La conversión cristiana implica pasarse del fariseísmo a Jesús; de las obras muertas de la carne a Cristo, fuente de vida nueva; convertirse del reinado de los ídolos al reinado de Jesús; salir de las tinieblas para ir a la luz; pasar de la esclavitud a la libertad; salir de la muerte para entrar en la vida; cambiar del padre de toda  mentira para ser hijos del Dios vivo y verdadero. El corazón humano cuando se encuentra bajo la esclavitud del pecado, es el “Odre viejo”, que para recibir el “Vino Nuevo”, hay que vaciarlo de la vieja levadura del espíritu de corrupción y de toda aquella negatividad, que impide que el hombre sea lo que debe ser. Vaciar el “viejo odre” para lavarlo con el “agua y la sangre” que brotan  del costado de Cristo para luego enjuagarlo en la Misericordia que es derramada en nuestros corazones con el Espíritu Santo que se nos es dado (Rom 5, 5). 

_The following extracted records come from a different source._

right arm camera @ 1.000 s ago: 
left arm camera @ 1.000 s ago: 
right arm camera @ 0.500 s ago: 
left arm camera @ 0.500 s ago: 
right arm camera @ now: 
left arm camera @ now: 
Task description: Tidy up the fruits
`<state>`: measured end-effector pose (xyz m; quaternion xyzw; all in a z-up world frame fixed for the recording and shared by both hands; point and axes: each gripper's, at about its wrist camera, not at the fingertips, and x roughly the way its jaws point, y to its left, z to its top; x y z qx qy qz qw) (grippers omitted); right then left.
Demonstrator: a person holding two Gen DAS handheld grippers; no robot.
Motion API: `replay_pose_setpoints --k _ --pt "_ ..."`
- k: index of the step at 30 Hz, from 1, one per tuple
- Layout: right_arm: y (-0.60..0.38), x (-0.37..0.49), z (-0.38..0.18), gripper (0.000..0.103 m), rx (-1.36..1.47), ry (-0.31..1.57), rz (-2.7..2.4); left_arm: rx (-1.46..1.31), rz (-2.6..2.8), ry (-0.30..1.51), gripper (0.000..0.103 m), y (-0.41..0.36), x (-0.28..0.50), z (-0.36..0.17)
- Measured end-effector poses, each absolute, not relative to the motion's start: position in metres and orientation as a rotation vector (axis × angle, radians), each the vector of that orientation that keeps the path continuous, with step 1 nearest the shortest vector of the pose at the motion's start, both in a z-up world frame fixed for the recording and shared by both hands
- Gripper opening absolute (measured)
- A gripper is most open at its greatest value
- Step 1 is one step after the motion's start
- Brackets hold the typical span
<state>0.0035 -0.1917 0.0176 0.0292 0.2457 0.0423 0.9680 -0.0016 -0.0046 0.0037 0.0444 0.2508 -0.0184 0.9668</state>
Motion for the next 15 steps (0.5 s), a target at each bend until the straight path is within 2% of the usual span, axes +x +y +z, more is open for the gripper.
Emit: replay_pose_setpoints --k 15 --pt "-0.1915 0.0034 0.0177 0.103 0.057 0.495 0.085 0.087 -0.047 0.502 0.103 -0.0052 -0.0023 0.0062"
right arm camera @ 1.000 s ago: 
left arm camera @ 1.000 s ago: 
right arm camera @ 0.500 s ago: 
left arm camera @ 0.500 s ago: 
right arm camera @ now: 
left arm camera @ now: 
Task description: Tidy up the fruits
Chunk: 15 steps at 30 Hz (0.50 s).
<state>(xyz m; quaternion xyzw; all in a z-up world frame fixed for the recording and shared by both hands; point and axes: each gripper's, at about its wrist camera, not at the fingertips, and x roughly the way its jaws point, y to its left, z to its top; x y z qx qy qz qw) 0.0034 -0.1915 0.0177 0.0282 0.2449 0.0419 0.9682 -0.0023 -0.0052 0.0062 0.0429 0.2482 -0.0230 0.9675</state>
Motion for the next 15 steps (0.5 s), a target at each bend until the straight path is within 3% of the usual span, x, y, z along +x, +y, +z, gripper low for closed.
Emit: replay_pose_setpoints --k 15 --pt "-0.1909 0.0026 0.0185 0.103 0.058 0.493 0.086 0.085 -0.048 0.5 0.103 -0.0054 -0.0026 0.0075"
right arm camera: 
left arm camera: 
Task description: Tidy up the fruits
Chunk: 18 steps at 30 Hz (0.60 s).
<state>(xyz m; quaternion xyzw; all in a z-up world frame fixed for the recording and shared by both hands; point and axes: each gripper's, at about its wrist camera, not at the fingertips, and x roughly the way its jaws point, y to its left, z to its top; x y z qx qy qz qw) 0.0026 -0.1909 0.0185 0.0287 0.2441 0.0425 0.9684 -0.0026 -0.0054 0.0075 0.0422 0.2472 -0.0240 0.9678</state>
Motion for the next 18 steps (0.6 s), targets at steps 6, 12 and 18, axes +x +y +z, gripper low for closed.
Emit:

¿Para qué nos hemos de convertir?

El Espíritu Santo saca de nuestros corazones la mentira y nos lleva a vivir en la verdad, nos hace libres y llena nuestros corazones de la “vida nueva” para que amemos y para que sirvamos al Señor Nuestro Dios como hombres y mujeres de verdad (cf 1Tes 1, 9). Convertirse para salir del conformismo y dejar de ser copia de los demás y títeres de otros. Nuestra conversión no será cristiana si no nos vaciamos de nosotros mismos para llenarnos de Cristo. Para orientar nuestra vida hacia Dios; hacia el bien; hacia el servicio a los demás como servidores de la vida, del amor, de la verdad. Convertirse para tener la manera de pensar, de mirar de Cristo; poseer sus virtudes y no engreírse por ellas; tener su manera de amar y servir, sin buscar el propio interés, sino la gloria de Dios y el bien de los demás. Reconocemos que la conversión cristiana es un verdadero camino de sanación interior: de miedos, inseguridades, complejos y de alteraciones de la mente.

¿Qué exige la conversión?

Ciertamente la conversión es ante todo un proceso de personalización y de humanización: yo renuncio a vivir como todos para tomar decisiones propias. Ya no me siento justificado por el hecho de que todos hacen lo mismo que yo. En otras palabras busco otro estilo de vida, una vida nueva. La conversión cuando es verdadera humaniza y personaliza: nos hace personas. Cuando la fe no se hace cultura, se asfixia y se muere, es estéril y vacía. Por eso tengamos presente que la conversión cristiana es una socialización nueva y profunda; se pasa del yo al nosotros, del mío al nuestro; del individualismo a la Comunidad Fraterna. No hay duda, la conversión de cualquier hombre hace bien a todos. Cuando el corazón del hombre cambia, cambian también las estructuras: la familia, la educación, la política, la religión, etc. La conversión a Jesucristo exige el cambio radical de la mente y del corazón para ser discípulos y misioneros de Cristo; para que el mundo tenga vida en Él. Hoy podemos ver la conversión como “llamada y como respuesta”: “Levántate y sígueme” (Mc 2, 14) “Vayamos al encuentro de Dios y de los demás”.

¿Adónde vamos? Jesús siempre nos conducirá a la intimidad con Dios y al encuentro con los hermanos. Sólo se convierte el hombre quien vive de encuentros interpersonales, con Dios y con los demás… por eso la conversión es al amor, o no es conversión. Es don y es respuesta.